== Task details ==
Repeat, exactly as written, the lines of the records below from the first through the line with "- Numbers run", but none past it.

(Items from a dataset)
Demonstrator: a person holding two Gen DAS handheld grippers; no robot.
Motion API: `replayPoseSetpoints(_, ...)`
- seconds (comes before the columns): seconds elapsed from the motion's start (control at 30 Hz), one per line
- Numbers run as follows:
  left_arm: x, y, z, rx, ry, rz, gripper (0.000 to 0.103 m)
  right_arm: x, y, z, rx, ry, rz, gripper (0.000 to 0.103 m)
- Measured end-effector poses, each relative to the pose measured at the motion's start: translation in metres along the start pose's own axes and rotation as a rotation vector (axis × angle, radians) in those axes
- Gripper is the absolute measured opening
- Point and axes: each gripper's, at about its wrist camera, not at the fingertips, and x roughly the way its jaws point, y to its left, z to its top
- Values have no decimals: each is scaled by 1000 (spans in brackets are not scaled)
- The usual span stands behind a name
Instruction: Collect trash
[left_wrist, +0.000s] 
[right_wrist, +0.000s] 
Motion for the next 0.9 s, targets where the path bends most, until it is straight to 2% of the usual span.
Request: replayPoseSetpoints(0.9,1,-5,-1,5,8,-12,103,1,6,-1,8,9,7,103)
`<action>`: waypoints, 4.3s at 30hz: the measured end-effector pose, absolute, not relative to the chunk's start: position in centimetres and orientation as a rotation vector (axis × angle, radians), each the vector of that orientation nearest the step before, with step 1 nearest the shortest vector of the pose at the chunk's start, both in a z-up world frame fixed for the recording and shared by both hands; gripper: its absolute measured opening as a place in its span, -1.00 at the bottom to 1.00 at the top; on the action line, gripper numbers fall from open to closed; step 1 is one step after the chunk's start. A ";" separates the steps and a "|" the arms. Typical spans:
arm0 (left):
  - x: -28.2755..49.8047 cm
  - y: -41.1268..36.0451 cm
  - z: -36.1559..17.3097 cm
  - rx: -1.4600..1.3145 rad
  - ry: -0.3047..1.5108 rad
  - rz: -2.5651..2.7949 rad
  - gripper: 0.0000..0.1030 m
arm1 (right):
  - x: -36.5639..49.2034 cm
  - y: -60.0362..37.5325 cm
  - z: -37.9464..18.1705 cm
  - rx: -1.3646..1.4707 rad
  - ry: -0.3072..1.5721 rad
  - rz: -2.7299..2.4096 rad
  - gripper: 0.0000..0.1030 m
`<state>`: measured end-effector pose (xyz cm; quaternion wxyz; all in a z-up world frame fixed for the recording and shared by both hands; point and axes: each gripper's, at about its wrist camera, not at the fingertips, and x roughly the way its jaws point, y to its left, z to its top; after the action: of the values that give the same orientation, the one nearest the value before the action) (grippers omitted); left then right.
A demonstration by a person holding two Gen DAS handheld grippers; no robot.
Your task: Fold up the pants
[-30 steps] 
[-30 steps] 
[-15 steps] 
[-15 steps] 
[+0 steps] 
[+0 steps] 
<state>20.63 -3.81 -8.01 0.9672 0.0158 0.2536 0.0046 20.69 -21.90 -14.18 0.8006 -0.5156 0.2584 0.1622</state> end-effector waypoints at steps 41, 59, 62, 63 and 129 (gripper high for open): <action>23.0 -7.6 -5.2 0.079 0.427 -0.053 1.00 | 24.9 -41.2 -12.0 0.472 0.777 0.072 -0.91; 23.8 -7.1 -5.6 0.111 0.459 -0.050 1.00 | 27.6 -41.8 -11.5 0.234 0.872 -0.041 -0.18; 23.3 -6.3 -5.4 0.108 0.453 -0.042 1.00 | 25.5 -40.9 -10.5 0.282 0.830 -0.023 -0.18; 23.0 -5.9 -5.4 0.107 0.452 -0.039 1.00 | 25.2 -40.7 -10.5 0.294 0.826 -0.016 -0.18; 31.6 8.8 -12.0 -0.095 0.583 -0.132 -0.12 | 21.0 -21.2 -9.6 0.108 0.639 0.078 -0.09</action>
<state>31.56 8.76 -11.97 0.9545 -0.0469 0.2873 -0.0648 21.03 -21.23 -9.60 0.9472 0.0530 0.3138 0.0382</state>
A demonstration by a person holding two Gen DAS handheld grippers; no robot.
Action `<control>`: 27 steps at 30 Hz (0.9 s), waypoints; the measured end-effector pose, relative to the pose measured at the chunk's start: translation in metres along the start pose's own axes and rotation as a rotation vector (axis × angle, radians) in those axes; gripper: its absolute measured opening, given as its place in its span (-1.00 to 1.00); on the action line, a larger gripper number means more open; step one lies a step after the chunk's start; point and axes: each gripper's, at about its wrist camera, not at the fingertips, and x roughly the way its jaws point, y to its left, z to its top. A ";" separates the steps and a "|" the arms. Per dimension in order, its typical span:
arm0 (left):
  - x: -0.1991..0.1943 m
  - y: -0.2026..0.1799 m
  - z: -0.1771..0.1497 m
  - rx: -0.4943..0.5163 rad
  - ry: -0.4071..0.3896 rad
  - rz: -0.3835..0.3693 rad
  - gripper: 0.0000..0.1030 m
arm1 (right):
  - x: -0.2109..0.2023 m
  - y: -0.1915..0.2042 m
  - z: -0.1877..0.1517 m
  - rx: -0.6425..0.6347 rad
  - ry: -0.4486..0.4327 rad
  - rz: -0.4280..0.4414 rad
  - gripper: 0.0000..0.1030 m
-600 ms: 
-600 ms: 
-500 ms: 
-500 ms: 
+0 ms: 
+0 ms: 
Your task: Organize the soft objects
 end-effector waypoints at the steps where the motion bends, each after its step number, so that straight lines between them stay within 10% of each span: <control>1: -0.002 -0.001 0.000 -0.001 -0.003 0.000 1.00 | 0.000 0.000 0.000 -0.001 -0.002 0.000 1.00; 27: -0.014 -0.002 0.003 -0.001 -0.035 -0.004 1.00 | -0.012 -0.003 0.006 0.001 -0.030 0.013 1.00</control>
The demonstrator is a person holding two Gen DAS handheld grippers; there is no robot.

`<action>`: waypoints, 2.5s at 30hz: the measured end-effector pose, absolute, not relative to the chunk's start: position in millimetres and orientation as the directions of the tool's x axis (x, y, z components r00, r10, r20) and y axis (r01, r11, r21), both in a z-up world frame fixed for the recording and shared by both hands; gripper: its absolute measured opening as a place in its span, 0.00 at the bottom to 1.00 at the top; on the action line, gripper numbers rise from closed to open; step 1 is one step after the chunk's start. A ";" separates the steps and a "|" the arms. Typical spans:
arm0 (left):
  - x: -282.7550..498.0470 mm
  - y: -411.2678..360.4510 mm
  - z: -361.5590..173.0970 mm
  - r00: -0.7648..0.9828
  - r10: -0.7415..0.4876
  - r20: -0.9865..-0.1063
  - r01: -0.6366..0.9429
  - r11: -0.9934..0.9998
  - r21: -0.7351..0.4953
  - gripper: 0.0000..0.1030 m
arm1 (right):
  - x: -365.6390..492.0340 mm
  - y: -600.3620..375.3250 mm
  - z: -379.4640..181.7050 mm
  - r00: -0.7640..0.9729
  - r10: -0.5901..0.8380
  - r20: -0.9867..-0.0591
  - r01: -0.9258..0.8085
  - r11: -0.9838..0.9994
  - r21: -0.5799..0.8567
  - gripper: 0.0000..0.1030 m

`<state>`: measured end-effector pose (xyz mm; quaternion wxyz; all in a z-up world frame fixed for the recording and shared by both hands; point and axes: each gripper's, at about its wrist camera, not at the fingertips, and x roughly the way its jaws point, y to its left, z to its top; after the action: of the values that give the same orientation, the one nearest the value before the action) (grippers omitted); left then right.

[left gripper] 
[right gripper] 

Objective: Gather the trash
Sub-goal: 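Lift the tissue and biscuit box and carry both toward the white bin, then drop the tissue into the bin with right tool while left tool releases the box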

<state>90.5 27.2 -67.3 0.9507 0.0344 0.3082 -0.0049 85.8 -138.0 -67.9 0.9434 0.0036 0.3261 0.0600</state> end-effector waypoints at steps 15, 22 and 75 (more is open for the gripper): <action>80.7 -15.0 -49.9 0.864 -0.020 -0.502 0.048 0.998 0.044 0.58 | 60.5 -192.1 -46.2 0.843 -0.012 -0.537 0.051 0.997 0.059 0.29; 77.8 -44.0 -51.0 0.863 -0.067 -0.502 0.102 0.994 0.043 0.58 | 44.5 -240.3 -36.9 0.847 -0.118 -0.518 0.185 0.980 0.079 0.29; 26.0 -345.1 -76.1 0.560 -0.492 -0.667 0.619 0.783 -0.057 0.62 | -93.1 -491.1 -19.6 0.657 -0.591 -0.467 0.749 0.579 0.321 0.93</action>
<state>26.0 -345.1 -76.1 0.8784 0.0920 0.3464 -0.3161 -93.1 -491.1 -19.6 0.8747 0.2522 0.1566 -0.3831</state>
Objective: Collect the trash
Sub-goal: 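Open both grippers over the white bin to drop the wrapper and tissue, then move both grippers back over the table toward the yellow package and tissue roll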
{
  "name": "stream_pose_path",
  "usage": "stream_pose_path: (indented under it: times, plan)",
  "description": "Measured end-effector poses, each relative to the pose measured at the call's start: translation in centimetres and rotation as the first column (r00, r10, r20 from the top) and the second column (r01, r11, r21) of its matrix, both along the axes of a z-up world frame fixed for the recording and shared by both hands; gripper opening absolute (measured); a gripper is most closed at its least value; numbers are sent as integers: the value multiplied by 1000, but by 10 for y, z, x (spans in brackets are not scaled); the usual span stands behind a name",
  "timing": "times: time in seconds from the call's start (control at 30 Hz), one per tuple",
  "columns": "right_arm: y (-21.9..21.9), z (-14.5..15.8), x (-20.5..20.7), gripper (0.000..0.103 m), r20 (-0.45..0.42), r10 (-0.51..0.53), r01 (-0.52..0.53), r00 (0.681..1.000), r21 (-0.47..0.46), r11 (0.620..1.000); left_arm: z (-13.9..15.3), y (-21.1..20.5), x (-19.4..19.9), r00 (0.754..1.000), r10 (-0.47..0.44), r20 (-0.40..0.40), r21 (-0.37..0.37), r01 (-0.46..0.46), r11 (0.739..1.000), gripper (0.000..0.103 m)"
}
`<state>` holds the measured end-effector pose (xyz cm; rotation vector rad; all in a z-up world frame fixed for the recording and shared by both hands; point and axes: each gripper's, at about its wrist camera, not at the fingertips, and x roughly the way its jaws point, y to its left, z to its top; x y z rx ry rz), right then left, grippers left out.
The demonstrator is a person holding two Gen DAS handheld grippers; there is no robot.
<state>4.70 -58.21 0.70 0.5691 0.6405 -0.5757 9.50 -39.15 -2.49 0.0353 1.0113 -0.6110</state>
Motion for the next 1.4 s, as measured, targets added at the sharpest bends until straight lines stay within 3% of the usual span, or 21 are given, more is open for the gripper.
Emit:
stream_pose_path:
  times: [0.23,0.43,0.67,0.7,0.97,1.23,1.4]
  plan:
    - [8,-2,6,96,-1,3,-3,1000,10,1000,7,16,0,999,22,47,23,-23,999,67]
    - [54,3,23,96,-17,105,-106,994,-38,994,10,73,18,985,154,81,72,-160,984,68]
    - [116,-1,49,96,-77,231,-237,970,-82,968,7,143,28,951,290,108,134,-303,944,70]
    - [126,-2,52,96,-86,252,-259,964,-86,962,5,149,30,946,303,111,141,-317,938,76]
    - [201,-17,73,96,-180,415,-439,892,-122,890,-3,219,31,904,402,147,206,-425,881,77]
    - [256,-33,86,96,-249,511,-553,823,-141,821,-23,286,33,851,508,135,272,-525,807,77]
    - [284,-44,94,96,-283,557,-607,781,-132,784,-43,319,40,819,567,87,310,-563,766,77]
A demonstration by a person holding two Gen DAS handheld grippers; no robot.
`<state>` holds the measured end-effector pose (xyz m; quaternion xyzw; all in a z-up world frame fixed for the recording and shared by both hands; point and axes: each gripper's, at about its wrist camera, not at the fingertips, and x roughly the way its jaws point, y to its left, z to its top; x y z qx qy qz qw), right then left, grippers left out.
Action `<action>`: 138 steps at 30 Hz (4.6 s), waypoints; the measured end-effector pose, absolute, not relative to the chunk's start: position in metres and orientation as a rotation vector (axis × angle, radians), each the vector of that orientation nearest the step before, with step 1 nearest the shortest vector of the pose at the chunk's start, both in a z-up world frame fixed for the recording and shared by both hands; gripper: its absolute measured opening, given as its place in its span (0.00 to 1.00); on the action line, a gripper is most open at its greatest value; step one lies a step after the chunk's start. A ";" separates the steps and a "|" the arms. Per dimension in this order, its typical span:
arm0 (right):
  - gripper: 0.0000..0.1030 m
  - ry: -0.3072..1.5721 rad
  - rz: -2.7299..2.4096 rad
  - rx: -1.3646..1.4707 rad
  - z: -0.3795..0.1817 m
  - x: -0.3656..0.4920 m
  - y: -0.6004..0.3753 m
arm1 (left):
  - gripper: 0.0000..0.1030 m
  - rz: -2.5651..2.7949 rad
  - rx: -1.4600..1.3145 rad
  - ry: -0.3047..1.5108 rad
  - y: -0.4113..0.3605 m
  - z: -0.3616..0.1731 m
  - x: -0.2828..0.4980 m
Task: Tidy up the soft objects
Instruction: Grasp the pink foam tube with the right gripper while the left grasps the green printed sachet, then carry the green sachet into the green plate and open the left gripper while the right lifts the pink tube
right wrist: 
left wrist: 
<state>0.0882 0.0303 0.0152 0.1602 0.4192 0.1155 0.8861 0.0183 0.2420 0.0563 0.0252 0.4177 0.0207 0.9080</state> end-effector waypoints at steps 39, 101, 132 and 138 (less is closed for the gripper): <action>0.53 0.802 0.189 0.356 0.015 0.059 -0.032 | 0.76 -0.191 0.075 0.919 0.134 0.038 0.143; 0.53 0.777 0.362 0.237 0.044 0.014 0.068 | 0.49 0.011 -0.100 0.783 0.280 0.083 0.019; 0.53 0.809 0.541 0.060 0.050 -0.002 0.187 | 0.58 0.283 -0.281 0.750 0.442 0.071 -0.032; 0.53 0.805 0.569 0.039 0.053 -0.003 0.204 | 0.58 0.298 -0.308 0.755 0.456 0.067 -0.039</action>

== Exercise solution ==
Demonstrator: a person holding two Gen DAS handheld grippers; no robot.
Motion API: `replayPoseSetpoints(_, ...)`
- seconds (comes before the columns): seconds elapsed from the motion's start (control at 30 Hz), one per line
- Numbers run as follows:

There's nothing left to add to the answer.